:: Information provided

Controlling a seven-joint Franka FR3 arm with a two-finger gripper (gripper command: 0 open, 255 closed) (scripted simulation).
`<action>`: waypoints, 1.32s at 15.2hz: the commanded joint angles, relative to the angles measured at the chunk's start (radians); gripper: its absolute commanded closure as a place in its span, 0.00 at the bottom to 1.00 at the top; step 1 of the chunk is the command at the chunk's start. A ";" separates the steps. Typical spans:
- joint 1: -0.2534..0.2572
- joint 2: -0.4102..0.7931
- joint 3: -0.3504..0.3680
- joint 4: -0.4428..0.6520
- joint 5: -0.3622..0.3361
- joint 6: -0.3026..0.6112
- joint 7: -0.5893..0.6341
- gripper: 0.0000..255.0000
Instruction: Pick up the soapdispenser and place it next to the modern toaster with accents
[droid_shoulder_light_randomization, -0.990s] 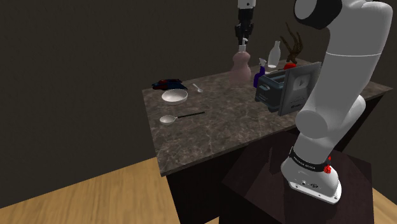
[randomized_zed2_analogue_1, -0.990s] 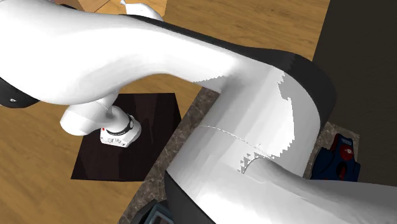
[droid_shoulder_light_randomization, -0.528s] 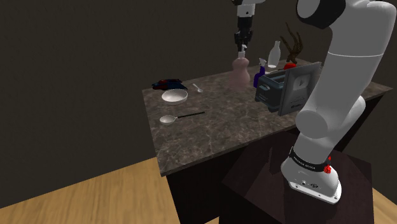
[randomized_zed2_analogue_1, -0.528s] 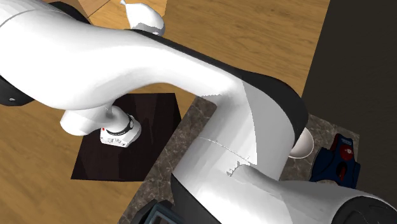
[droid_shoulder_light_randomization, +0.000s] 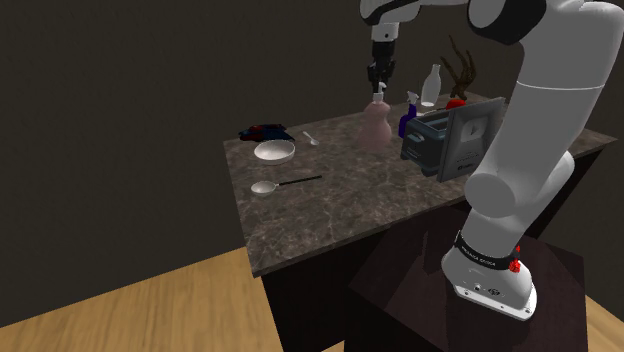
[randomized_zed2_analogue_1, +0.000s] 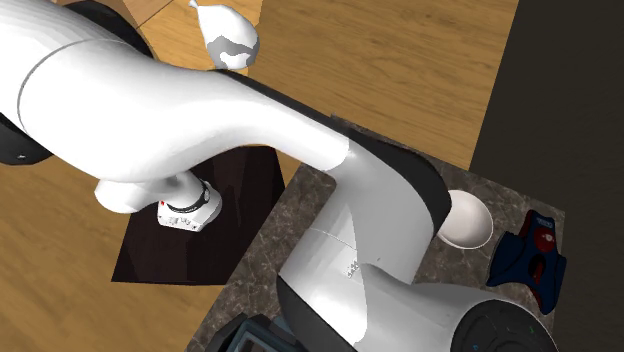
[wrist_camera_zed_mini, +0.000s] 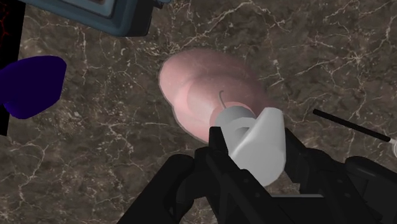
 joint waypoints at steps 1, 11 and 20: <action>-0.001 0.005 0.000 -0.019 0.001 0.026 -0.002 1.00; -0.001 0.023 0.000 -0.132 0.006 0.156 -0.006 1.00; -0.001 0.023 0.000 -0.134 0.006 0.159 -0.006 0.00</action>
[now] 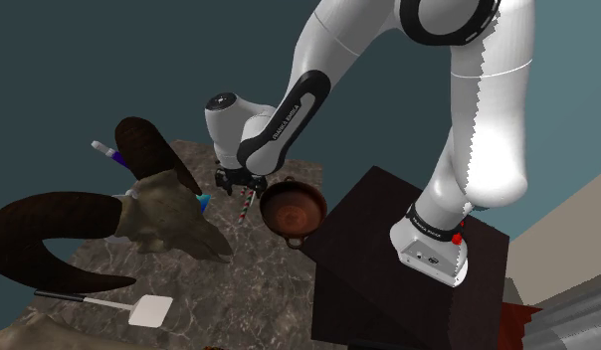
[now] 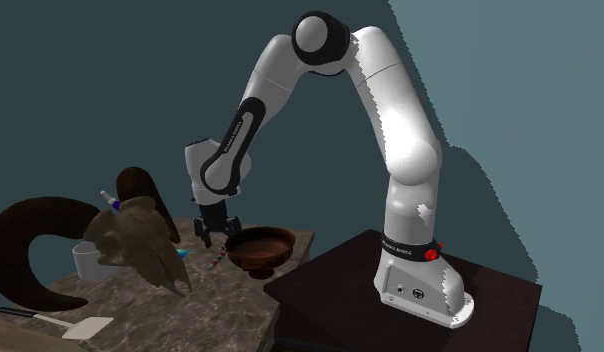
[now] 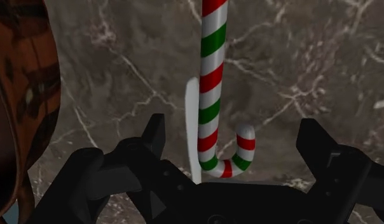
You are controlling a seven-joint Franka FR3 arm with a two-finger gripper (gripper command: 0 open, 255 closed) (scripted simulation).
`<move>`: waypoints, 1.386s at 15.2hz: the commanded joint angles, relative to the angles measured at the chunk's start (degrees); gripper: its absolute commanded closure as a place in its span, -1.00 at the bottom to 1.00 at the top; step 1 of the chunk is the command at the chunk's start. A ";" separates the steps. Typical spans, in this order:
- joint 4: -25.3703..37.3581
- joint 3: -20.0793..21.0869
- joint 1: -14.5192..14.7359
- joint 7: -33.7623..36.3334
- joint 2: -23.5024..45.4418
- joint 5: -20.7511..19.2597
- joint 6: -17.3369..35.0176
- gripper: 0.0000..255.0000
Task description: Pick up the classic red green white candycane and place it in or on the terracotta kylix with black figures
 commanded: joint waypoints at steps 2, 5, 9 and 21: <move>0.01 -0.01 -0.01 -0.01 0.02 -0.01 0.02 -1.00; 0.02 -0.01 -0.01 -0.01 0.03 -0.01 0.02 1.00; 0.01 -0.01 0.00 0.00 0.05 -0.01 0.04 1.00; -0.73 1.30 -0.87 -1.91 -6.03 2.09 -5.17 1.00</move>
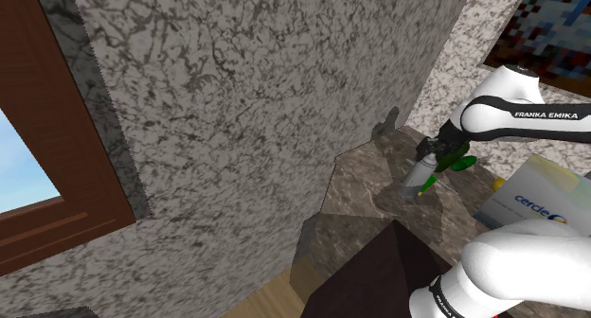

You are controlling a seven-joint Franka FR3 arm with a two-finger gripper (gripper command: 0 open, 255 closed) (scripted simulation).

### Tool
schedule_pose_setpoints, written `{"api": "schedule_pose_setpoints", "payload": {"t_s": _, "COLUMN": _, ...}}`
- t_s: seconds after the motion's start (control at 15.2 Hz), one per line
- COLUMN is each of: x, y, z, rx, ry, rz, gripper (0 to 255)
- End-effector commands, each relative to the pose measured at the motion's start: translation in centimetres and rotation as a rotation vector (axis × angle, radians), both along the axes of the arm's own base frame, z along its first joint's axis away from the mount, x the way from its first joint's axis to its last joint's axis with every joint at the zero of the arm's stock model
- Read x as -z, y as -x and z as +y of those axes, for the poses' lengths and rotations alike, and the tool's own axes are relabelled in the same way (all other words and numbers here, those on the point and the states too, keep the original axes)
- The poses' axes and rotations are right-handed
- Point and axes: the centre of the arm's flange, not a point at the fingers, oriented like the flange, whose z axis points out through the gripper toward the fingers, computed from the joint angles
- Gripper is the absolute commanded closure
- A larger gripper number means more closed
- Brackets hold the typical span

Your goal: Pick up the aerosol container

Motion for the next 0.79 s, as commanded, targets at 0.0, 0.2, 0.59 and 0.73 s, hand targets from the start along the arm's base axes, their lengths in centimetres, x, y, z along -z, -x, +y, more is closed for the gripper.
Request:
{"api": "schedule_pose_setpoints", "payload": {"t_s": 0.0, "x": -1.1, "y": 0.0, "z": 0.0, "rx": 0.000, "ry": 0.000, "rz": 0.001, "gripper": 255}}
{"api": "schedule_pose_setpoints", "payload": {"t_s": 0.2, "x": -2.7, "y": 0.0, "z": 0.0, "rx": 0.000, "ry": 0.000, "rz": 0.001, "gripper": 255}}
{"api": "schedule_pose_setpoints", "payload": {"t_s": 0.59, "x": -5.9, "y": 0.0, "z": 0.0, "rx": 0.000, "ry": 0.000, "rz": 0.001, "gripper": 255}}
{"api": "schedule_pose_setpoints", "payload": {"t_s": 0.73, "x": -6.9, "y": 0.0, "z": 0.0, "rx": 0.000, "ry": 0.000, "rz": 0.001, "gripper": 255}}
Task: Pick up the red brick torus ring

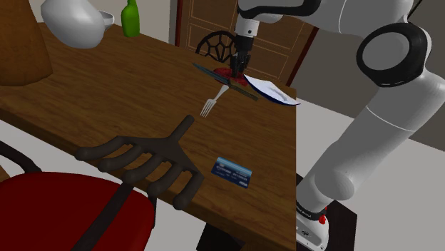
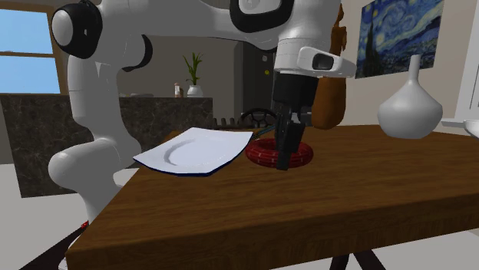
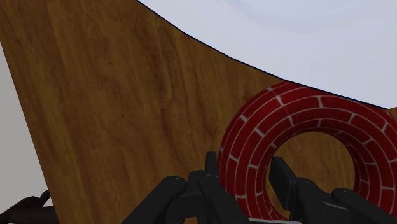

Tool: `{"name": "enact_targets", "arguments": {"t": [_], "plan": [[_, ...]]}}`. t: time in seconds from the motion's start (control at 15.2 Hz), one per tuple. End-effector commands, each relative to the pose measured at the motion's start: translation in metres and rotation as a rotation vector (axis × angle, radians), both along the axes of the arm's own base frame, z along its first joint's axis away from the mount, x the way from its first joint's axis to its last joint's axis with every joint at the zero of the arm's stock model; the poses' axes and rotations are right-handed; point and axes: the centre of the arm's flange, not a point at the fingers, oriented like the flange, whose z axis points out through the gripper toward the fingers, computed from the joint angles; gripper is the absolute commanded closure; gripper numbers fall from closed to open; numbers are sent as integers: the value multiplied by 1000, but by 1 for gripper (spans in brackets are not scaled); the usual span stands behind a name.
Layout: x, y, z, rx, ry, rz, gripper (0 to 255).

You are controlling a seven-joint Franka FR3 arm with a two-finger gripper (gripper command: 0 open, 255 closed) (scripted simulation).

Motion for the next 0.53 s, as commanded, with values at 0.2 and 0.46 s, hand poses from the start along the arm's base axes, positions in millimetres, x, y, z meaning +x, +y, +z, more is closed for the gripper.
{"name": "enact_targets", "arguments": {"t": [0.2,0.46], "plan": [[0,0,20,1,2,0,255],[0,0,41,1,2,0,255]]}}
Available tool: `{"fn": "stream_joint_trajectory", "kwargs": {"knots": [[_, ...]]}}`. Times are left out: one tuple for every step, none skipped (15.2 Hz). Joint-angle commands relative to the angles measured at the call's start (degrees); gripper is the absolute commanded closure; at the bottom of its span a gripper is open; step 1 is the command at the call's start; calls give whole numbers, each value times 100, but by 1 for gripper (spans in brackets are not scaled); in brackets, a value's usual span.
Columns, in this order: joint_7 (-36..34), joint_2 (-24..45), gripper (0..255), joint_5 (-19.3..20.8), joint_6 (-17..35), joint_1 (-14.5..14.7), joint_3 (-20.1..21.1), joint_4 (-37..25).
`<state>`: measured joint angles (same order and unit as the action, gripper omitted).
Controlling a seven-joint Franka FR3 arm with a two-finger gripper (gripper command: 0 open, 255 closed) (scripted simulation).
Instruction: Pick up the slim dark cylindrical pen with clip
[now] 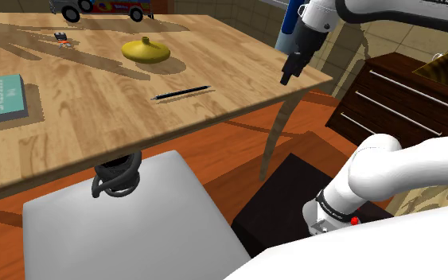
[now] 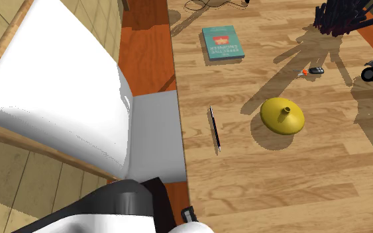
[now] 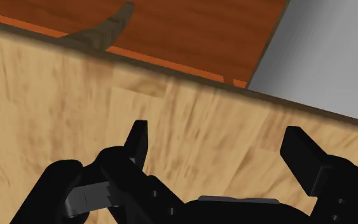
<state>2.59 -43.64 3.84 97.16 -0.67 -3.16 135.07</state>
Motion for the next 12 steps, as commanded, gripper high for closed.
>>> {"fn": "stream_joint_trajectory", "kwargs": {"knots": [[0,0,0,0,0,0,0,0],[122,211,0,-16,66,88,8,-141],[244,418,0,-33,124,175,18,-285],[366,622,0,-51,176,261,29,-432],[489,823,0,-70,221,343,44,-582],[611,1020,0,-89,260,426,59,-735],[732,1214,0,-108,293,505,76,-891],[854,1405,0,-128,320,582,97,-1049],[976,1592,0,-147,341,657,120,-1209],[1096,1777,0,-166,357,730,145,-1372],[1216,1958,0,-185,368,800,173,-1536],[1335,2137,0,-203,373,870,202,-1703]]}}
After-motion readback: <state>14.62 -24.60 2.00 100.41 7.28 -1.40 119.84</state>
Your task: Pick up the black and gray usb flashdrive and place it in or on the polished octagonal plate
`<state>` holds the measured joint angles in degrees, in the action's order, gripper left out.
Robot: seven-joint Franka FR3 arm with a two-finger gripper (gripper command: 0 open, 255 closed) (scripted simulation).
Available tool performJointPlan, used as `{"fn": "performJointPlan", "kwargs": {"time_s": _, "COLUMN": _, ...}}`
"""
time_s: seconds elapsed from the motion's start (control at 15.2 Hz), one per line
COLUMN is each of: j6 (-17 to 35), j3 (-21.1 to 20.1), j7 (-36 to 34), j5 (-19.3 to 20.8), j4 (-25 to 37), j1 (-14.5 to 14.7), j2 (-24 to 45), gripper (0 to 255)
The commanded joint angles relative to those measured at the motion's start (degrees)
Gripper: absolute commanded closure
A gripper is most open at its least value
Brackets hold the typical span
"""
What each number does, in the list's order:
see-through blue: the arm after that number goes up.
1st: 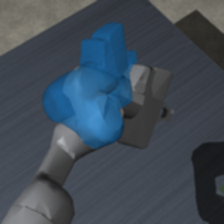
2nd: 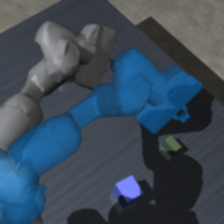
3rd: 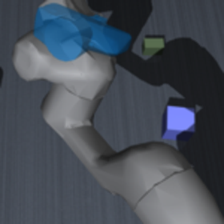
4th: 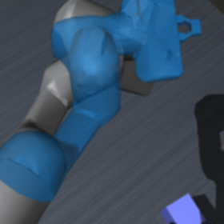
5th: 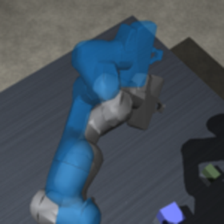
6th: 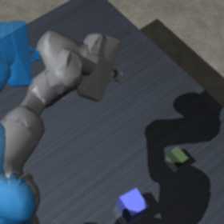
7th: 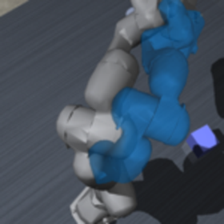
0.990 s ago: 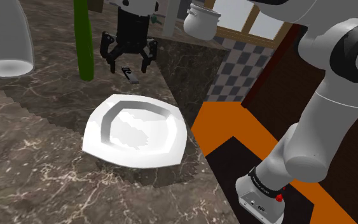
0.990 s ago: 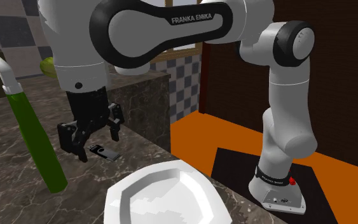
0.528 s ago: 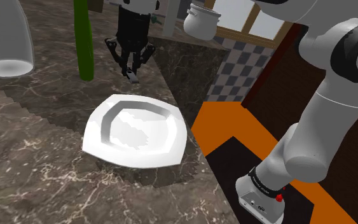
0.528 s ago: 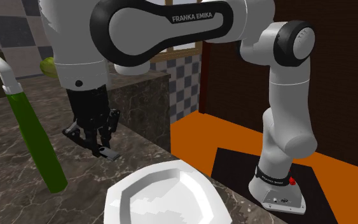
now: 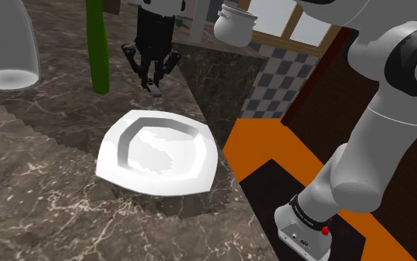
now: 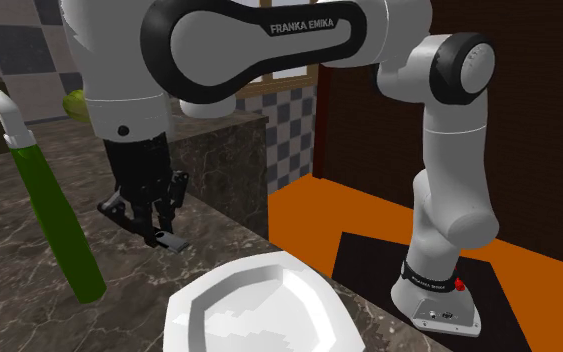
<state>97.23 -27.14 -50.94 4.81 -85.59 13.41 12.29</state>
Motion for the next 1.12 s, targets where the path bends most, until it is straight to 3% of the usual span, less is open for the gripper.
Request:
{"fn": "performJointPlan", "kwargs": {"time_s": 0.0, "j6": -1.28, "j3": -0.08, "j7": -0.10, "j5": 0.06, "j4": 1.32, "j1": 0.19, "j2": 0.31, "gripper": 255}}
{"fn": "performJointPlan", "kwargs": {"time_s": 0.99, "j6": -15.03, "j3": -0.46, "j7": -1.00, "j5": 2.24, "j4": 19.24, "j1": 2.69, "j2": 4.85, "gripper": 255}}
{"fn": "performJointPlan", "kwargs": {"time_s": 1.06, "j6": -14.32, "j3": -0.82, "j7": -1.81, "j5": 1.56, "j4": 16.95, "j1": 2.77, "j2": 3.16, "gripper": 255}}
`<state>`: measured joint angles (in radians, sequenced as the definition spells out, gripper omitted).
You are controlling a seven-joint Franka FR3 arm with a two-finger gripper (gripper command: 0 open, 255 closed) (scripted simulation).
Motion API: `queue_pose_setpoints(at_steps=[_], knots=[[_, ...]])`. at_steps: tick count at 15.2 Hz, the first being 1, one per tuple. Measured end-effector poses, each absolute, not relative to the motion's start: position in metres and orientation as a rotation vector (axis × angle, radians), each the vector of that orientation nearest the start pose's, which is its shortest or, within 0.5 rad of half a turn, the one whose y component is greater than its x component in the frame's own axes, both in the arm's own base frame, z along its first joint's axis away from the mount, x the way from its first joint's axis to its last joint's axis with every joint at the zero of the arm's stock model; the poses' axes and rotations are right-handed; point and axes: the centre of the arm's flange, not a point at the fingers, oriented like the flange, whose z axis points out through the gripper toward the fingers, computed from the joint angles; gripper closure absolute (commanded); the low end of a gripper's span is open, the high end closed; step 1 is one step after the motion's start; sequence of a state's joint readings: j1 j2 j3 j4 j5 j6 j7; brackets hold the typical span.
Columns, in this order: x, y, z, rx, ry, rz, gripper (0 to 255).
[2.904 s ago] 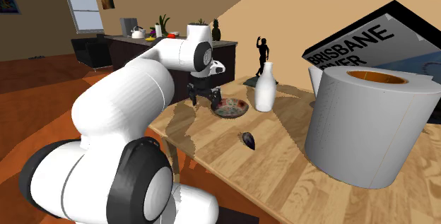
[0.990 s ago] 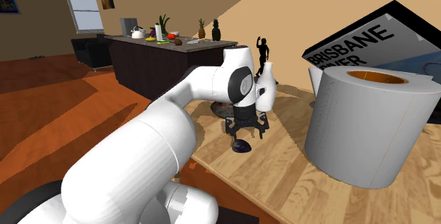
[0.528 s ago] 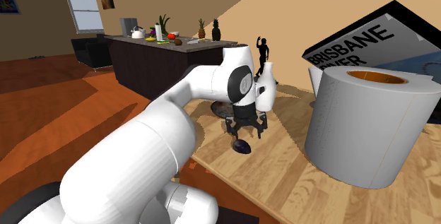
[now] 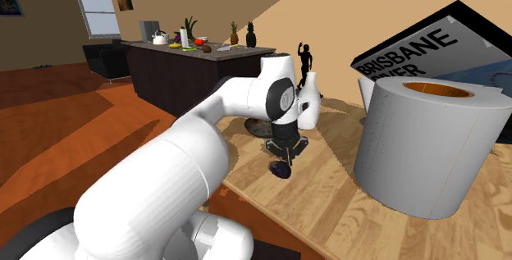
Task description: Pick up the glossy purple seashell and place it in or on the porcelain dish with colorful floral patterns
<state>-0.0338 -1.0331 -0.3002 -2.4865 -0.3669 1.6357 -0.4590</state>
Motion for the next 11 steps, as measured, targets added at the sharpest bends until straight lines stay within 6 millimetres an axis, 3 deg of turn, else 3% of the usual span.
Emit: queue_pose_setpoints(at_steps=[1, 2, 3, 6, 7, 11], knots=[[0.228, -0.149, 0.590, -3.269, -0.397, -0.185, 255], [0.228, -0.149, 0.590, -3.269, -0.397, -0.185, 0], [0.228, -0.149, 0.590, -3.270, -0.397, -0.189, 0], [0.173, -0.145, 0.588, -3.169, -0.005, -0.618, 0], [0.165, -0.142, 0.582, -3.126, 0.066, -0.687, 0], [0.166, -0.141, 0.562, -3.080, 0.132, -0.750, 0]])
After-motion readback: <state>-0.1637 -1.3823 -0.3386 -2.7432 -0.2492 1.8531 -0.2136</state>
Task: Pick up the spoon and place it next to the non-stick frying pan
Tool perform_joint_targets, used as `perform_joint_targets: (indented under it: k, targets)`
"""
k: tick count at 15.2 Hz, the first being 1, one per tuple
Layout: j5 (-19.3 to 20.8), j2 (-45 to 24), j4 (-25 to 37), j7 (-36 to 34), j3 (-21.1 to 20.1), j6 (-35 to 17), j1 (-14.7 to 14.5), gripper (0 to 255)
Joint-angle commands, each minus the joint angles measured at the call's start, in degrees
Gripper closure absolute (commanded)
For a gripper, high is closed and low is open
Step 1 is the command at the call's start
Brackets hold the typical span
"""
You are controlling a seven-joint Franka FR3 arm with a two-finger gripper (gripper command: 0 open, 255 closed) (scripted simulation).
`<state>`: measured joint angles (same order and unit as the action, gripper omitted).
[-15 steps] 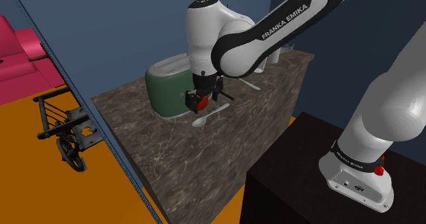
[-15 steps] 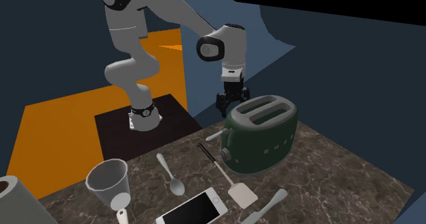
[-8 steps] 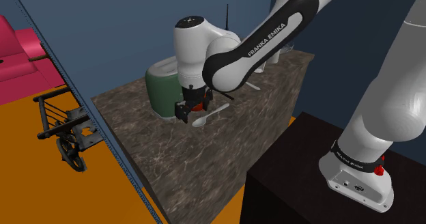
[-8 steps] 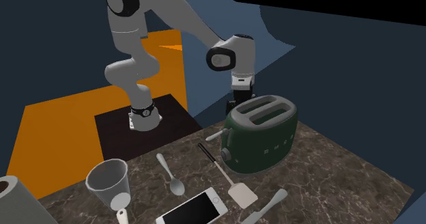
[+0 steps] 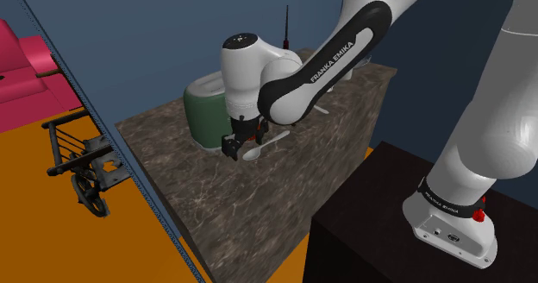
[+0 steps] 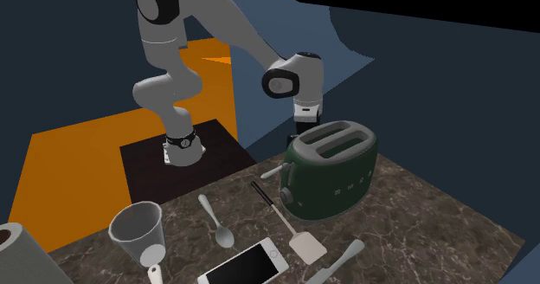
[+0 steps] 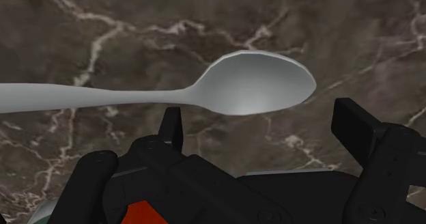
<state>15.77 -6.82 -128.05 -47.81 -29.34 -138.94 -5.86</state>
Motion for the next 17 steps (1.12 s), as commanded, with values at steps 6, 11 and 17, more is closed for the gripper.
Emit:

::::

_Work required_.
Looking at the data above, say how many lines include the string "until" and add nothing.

_Written solution_.
2